Pas de formation d’éducateur spécialisé. Il ne dit rien et rejoint tout le monde à la pause déjeuner. Il voit Samy manger tranquillement. Un détail l’intrigue. Malgré la chaleur, c’est le seul à garder sa veste. Sur le côté droit, une forme qui laisse à penser qu’il est armé. À gauche, une autre protubérance, là où doit logiquement se trouver le bâton télescopique. Avalanche de questions. « Tu es armé ? » « Non mais on nous en donne quand on va sur des perquisitions », bredouille l’usurpateur. « T’as ta carte professionnelle ? » « Non, on ne nous en a pas donné à l’école. » Ça ne sent pas bon pour Samy.
Une enceinte musicale à la place de l’arme de service
« T’es vraiment policier ? » finit par lui demander un fonctionnaire. « Pas exactement », suffoque l’intéressé. La question sur son numéro de matricule dissipe les derniers doutes. De toute façon, un autre policier a une révélation. C’est Samy, l’usurpateur, le type qui a déjà berné des collègues.
À 12h40, il est interpellé. Lors de la palpation, les policiers découvrent qu’à la place de l’arme de service se trouvait en réalité une enceinte musicale. Et une lampe de poche de 20 centimètres se substituait à la matraque réglementaire.
« Il est parvenu avec ce bagout à duper au moins trois services, soupire un gradé.
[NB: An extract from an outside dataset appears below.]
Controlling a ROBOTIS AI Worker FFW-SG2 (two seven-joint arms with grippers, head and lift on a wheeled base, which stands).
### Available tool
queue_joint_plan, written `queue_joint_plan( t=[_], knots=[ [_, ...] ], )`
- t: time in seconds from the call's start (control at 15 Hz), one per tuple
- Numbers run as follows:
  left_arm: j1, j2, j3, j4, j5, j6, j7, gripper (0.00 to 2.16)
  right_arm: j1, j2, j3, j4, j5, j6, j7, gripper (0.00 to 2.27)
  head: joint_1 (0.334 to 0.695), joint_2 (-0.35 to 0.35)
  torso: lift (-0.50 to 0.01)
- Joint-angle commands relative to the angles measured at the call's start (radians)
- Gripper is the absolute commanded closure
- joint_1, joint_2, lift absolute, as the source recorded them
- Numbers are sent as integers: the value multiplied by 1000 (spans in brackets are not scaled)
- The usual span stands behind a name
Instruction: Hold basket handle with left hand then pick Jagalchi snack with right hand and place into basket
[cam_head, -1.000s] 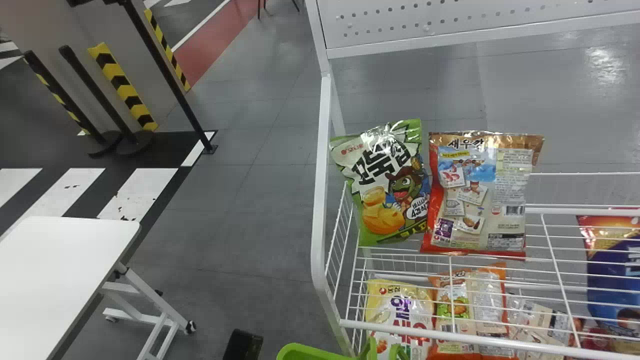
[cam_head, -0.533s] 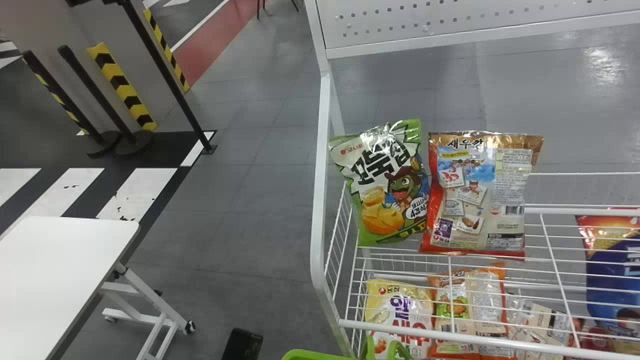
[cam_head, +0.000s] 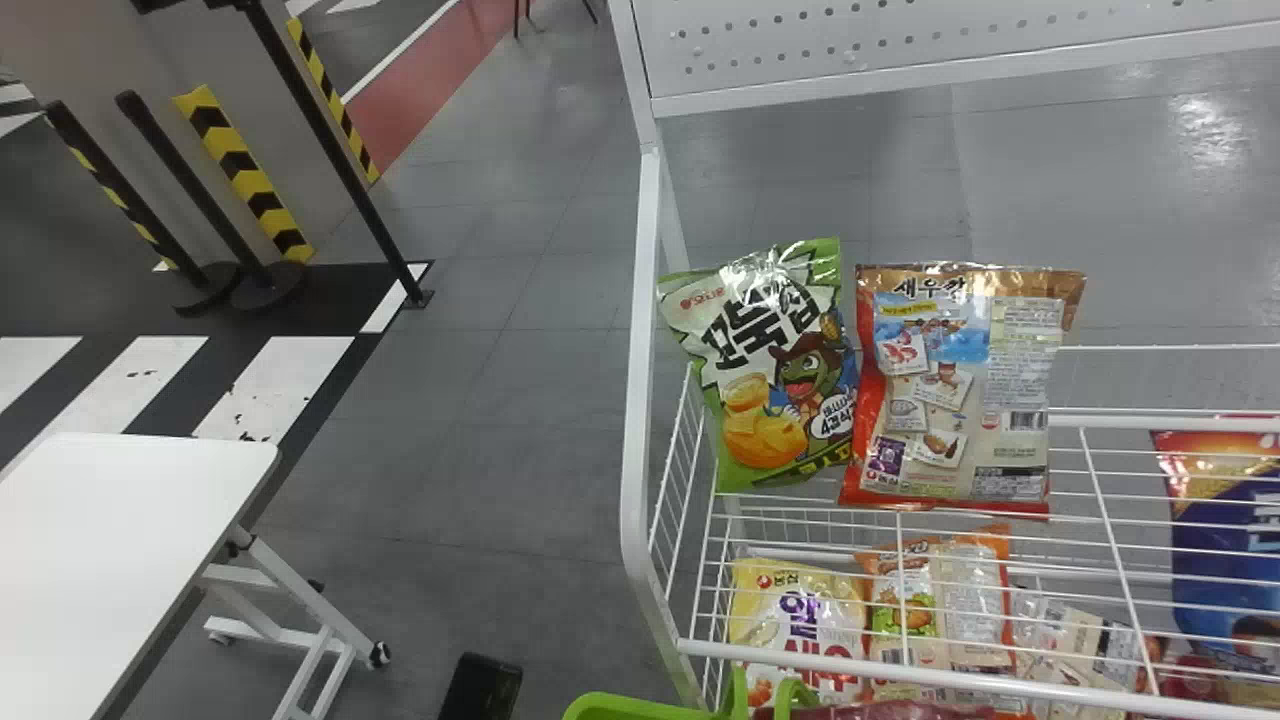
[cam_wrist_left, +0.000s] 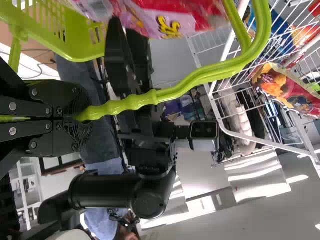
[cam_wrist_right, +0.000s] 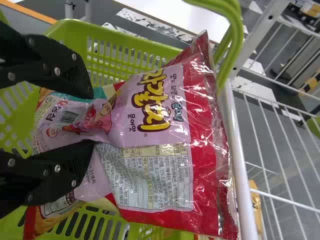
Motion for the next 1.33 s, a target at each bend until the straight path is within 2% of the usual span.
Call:
queue_joint_plan(
  t=[0.0,0.27,0.47,0.6,0.73,0.8,0.87,0.93,1.13,1.2,1.27],
  knots=[
    [-1,0,-1,1,0,0,-10,2148,30,1,-81,-46,-34,9,22,63,695,350,-8],
    [-1,0,-1,1,0,0,-10,2148,64,4,-132,-55,-50,-10,77,66,695,350,-8],
    [1,0,2,6,0,0,-10,2148,124,33,-293,-112,-123,-99,189,66,695,346,-8],
    [1,-2,4,7,0,0,-10,2148,155,41,-391,-123,-168,-200,233,66,695,280,-8],
    [2,-5,4,11,-2,0,-10,2148,167,51,-454,-103,-171,-311,278,80,695,179,-8],
    [4,-8,4,12,-2,-3,-10,2148,170,51,-463,-74,-171,-399,283,87,695,128,-8],
    [9,-11,4,14,-3,-3,-10,2148,173,51,-462,-35,-169,-519,281,90,695,44,-8],
    [12,-14,2,14,-3,-6,-10,2148,175,51,-457,-5,-165,-608,275,97,695,9,-8],
    [13,-18,-1,12,-6,-6,-10,2148,179,51,-365,73,-62,-890,203,110,695,-80,-8],
    [13,-20,-2,12,-6,-6,-10,2148,185,51,-325,89,-31,-967,171,113,695,-109,-8],
    [13,-20,-4,12,-8,-6,-10,2148,196,51,-267,98,41,-1062,112,113,695,-110,-8]
  ],
)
Il sollicitait toujours les équipages pour rechercher un mineur en fuite. Il fonctionnait un peu avec le principe de la cavalerie, très prisé des escrocs. Il trompait une première personne qui malgré elle se portait garante de lui. Heureusement, si Samy était très fort, il ne représentait pas de danger. Il n’a jamais essayé de s’en prendre à qui que ce soit. » Avant le procès, l’expertise psychiatrique permettra sans doute de déterminer le degré de mythomanie de l’usurpateur.